Now that I added that option recompile hint, which in theory helps SQL server be smarter about how much stuff is in that table variable, now we’re back to five and a half seconds, that same or similar duration that we got when we were using the temp table.

The plot thickens, the plot thickens.

We’ve just been looking at duration so far. Remember that when I got this question, there was also a note that not only did the temp table take longer, but also it used more IO.

Let’s measure the IO used by each of these procedures

The way I’m going to do this first is by using a classic. I’m going to say SET STATISTICS IO ON.

This will print to my messages tab information about how many logical reads, physical reads, et cetera, are done by the procedure.

I’m going to first run UserDatabaseTableTest

We’re still using that 800,000 rows, and we’ll see how many logical reads are done by this. The first result set here at the top is inserting the million rows into the table. What I care about is this update of rows in the user table.

We can see that again it did take under one and a half seconds this time, but close to one and a half seconds, it was 1.3 approximately seconds this time.

I can see that this update of user rows in the table did about 53,500 logical reads when using a table in a user database.

What I would expect to see based on the information I got from the folks asking me the question is that we’re going to see more IO for the slower version of this using the temp table.

Let’s measure the IO when we use the temp table

The output looks a little different, and that’s normal because statistics IO output when we’re using a temp table it is normal to get this super long line in there over to the left. Once again we have a slow duration.
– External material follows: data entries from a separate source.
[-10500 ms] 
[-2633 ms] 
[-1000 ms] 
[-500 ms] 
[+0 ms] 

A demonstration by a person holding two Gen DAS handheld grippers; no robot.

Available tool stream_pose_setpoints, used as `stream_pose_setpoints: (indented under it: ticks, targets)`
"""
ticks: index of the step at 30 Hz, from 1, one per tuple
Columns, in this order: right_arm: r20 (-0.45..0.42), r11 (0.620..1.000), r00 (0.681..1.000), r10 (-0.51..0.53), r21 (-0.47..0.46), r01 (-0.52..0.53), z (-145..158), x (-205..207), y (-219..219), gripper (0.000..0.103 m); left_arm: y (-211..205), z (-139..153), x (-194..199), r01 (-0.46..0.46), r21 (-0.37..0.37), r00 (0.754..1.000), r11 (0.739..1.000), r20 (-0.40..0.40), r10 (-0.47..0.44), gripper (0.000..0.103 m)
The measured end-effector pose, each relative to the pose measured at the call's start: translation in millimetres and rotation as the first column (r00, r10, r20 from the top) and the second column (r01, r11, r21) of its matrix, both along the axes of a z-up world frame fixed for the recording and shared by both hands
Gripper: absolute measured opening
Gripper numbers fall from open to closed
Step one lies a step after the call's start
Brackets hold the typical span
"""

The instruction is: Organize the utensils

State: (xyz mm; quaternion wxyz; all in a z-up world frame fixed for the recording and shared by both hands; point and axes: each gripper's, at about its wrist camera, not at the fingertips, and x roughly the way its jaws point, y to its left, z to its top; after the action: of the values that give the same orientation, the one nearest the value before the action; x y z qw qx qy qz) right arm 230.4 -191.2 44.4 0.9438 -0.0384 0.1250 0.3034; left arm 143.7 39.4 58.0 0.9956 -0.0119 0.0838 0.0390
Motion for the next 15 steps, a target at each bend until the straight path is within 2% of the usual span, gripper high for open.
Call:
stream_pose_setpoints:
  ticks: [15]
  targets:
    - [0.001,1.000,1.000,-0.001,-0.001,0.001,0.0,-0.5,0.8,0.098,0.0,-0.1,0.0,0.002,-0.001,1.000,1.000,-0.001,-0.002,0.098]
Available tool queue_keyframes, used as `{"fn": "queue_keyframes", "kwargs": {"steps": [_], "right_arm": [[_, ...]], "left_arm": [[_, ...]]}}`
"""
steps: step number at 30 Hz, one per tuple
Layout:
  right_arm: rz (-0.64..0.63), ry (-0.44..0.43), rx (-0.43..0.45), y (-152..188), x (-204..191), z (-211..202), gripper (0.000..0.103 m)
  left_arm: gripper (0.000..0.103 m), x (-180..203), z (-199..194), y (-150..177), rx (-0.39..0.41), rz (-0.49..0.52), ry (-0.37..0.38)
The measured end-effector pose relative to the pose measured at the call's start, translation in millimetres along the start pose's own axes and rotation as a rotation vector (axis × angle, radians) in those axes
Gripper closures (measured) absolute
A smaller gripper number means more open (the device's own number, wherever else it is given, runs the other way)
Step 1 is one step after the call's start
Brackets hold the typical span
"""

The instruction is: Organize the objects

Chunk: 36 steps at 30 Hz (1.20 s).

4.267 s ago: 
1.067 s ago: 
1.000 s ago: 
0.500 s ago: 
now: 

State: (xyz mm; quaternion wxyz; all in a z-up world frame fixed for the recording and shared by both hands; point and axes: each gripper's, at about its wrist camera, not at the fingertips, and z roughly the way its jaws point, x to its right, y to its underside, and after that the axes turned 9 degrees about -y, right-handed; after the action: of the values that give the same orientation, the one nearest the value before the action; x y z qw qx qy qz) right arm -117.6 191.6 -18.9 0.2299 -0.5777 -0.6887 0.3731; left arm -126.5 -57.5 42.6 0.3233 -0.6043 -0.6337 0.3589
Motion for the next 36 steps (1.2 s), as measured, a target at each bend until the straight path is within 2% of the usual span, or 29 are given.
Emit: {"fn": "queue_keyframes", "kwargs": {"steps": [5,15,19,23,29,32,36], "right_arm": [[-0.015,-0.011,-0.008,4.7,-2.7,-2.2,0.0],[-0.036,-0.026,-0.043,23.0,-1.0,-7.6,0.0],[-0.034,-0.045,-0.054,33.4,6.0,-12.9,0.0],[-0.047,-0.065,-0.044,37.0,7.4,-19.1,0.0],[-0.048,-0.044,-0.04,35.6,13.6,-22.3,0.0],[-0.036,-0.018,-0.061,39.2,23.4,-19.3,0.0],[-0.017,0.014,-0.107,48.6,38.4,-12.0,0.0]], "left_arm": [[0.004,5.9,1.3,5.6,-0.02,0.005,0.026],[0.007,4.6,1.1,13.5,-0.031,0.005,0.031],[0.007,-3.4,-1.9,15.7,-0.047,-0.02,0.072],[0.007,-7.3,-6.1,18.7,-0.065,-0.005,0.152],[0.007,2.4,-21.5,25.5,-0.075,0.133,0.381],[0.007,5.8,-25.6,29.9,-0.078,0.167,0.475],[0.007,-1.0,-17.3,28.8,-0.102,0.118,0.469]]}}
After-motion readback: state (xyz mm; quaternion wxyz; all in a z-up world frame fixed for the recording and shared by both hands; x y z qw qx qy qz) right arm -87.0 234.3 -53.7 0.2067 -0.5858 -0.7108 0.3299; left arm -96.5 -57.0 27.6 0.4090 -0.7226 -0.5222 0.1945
We’re over five seconds, so it’s repeatably slow, and looking at the amount of IO that it did, I’m just going to throw a return in here so we can get it on this line. It did more that 53,000 logical reads.

This is, let’s add in some commas there, this is 4.8 and a half million logical reads. That’s not just a little bit more IO, that is a LOT more IO, I mean they weren’t kidding, it does a lot more IO.

What about our table variable?

Our table variable was nice and fast as long as we don’t have that recompile hint on the update statement. Sure enough our table variables IO looks quite similar to the user table where at one second, just over one second of execution time, and we did 53,000 logical reads.

How about when that recompile hint is added?

Adding in the recompile hint, there’s a query hint on the update statement that updates the table variable. Once that’s there, we have more than five seconds, similar run time to the temporary table, and we are back to 4.8 million and a half logical reads.

We’ve got a weird performance difference here!

We have these procedures and some of them are fast, UserDatabaseTableTest is fast, TableVariableTest is fast, and some of them are slow. TempTableTest is slow and TableVariableTestRECOMPILE is slow.